All About PET/CBM Character Sets
Louis F. Sander
Pittsburgh, PA
Commodore's unique assortment of graphics characters, combined with their numerous ROM sets and keyboard configurations, make the various PET and CBM character sets maddeningly hard to comprehend. Occasional inaccuracies in published documentation have confused the situation even more. But as of today, the mystery is over — this article describes all the PET/CBM character sets in specific detail, and shows how they relate to each other and to the standard ASCII character set used by many other manufacturers. Such information will be useful to any PET/CBM owner wanting to get past the beginning stages of programming, and will be invaluable to anyone using the IEEE bus or the user port to communicate with a non-Commodore device.
First, some definitions. Many computer devices can display a group of symbols, or characters, on paper or on a CRT. The symbols so displayed are called printing characters, and they consist of letters, numbers, punctuation marks, special characters, etc.

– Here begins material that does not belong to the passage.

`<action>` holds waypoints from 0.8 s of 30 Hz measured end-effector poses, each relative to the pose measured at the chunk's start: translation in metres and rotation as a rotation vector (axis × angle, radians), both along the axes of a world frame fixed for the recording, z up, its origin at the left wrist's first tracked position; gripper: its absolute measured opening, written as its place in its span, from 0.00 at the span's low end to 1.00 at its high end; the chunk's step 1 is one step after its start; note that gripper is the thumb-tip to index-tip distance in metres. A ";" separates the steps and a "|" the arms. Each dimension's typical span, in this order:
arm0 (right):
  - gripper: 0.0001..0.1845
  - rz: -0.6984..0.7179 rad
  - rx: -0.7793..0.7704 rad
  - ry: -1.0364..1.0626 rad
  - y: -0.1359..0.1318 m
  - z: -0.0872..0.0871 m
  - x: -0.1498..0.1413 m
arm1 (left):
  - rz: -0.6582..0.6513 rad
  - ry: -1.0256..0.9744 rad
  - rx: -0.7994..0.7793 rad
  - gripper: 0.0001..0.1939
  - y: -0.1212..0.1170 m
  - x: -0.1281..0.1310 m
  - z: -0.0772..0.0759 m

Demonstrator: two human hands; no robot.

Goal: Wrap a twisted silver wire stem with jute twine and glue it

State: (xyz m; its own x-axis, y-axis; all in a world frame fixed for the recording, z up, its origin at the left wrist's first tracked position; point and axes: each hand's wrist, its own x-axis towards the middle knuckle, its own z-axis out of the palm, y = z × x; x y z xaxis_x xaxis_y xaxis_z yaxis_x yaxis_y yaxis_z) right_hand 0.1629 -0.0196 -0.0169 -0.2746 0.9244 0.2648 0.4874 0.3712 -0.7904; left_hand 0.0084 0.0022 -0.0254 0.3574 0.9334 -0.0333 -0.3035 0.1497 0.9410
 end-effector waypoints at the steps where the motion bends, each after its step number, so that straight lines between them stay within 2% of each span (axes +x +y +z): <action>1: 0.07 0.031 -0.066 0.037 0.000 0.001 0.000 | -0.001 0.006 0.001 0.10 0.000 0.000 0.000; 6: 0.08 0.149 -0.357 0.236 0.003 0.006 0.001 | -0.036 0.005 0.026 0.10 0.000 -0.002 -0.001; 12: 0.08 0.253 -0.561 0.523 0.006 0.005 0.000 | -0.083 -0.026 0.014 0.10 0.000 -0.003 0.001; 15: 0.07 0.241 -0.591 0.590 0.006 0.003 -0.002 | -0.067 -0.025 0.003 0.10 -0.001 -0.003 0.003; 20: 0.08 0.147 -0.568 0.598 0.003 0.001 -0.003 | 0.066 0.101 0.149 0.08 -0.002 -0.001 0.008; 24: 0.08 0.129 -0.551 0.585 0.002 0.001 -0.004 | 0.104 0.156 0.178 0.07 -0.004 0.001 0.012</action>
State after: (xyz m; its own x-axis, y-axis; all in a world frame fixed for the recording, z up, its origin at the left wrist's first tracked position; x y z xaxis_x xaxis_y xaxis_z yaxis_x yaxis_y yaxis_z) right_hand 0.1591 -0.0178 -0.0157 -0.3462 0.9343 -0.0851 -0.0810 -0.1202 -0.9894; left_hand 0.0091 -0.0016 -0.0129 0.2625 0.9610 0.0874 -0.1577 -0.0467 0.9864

Within a given piece of hardware, each character is represented by a pattern of bits, which can be stored, manipulated, and transmitted electrically. The binary numbers corresponding to these bit patterns are called character codes. In the PET and CBM, all character codes are 8-bit binary numbers, and they are usually referred to by their decimal equivalents.
For example, the code for a PRINTed asterisk (*) is 0010 1010 binary, or 42 decimal. Eight bits allow 256 different codes, which can be represented as decimal numbers in the range 0-255 inclusive. A given code can represent different characters in different machines, or even within one machine, depending on context. In the PET/CBM, for example, different codes are used to put a given character on the screen by PRINTing or by POKEing.
Some character codes do not represent a printed character at all. Instead, they instruct the hardware to take a certain non-printing action. These codes are called control codes or control characters. RETURN, CURSOR DOWN, and RVS are some familiar PET/CBM control actions. If you have ever made your machine do a RETURN by executing the statement PRINT CHR$(13), you have used a control code (the 13) to generate a control action (the RETURN).
A device's character set is its complete set of printing and control characters, along with their associated codes. Many computer devices use a standard character set called ASCII, pronounced ask-ee, which stands for American Standard Code for Information Interchange.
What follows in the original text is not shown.